From Complexity to Comprehension: Interactive Real-Time Data Visualization for Geological Models and Uncertainty Analysis

The search for a repository site and its design rely on digital models and simulations. An integral part of the site selection process is the assessment of the integrity of the containment-providing rock zone. Computational models assessing the integrity of geological barriers in repository systems often yield complex results typically accessible only to experts in these disciplines. An extra layer of complexity is added to these results by considering input uncertainties. As the site-selection process progresses, it is becoming increasingly important to make this kind of results accessible to a broader audience to support and facilitate decision-making and improve the acceptance of pre-selected and rejected sites.

Deterministic finite element simulation results are resolved in time and space for each primary variable and each additional post-processed quantity, such as pore water pressure, stresses, temperatures, and integrity criteria. If uncertainty – or, in other words, variability – in the input parameters is considered, the dimensionality of the state space grows with each parameter included in the stochastic or parametric model. A surrogate model is constructed by adaptive sparse grid sampling, efficiently mapping the complete state space. No data is reduced in this step such that a functional dependency between uncertain inputs and complete finite element results is established, enabling finite element result interpolation for any location in the state space. With modern software technologies developed at the Federal Institute for Geosciences and Natural Resources (BGR), the time for querying the surrogate model has been reduced to such an extent that complete finite element results are reproduced in fractions of a second, laying the foundation for a real-time visualization dashboard by which the effect of the change of any uncertain input parameter can be investigated in the complete physical and time domain.

This contribution uses the geological model ANSICHT-II [3] as an example. It represents a generic repository in a clay rock formation of greater thickness without a fixed local reference. Individual simulation runs were performed by OpenGeoSys 6 [4], and the stochastic model was generated by OpenGeoSysUncertaintyQuantification.jl [1]. The interactive dashboard was generated with the help of Makie.jl [2], a flexible, high-performance, cross-platform plotting ecosystem for the Julia programming language.

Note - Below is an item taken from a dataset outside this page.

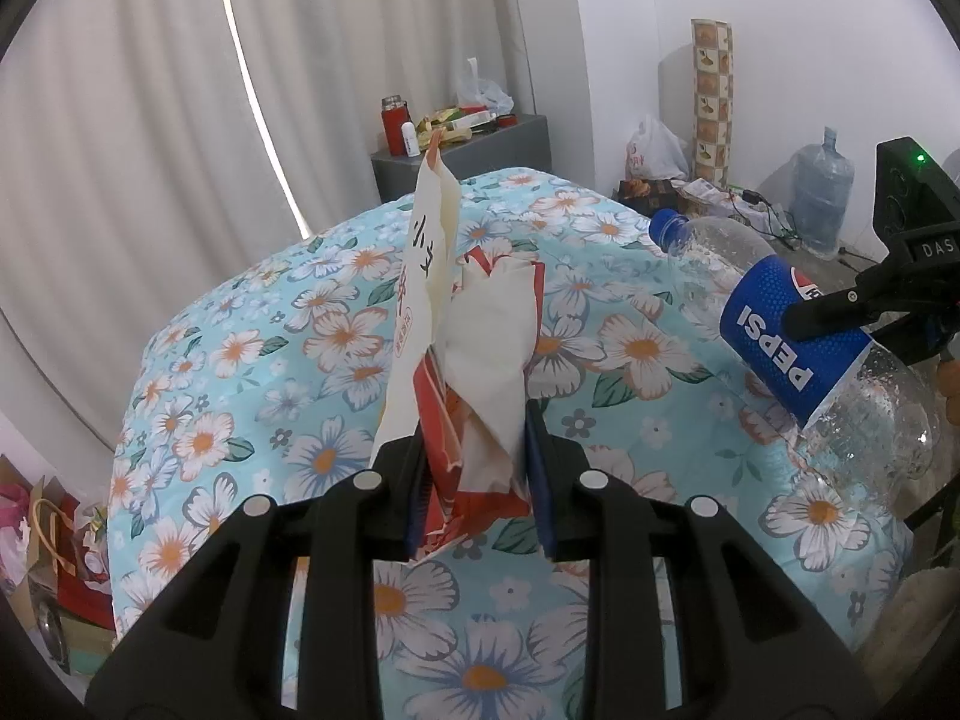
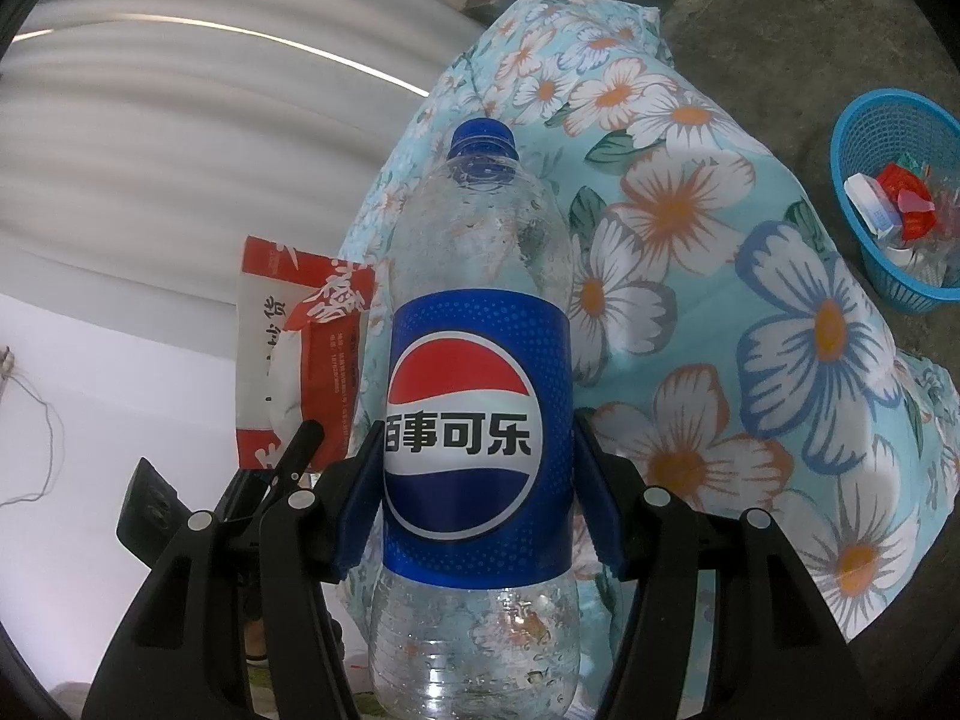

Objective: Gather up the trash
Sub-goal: 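Hold the snack bag and Pepsi bottle raised above the bed with both tools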

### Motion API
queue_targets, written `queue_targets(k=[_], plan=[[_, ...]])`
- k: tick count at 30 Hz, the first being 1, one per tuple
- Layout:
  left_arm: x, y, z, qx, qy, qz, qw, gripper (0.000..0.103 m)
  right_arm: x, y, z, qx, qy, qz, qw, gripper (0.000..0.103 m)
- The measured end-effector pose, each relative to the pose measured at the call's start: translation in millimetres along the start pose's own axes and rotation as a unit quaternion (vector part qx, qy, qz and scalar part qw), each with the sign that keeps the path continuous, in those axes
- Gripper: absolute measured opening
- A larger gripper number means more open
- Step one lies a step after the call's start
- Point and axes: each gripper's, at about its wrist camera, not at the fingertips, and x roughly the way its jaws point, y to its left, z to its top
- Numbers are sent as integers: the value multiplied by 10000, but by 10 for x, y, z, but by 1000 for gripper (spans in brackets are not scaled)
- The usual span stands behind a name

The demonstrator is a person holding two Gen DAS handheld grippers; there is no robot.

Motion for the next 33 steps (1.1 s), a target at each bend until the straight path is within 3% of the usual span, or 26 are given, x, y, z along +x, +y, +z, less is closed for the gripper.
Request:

With this dashboard, the user can freely select the most important input parameters (thermal, hydraulic, and mechanical properties of the host rock) within realistic ranges, and the corresponding results are displayed in real time. In addition, the area where integrity violation is to be expected is marked.

[1] Bittens, M. (2024). OpenGeoSysUncertaintyQuantification.jl: a Julia library implementing an uncertainty quantification toolbox for OpenGeoSys. Journal of Open Source Software, 9(98), 6725.

[2] Danisch, S., & Krumbiegel, J. (2021). Makie.jl: Flexible high-performance data visualization for Julia. Journal of Open Source Software, 6(65), 3349.

[3] Maßmann, J., et. al. (2022): ANSICHT-II – Methode und Berechnungen zur Integritätsanalyse der geologischen Barriere für ein generisches Endlagersystem im Tongestein. Bundesanstalt für Geowissenschaften und Rohstoffe (BGR), Ergebnisbericht; Hannover. DOI:10.25928/n8ac-y452.

[4] Kolditz, O., et al. (2012). OpenGeoSys: an open-source initiative for numerical simulation of thermo-hydro-mechanical/chemical (THM/C) processes in porous media. Environmental Earth Sciences 67 (2012): 589-599.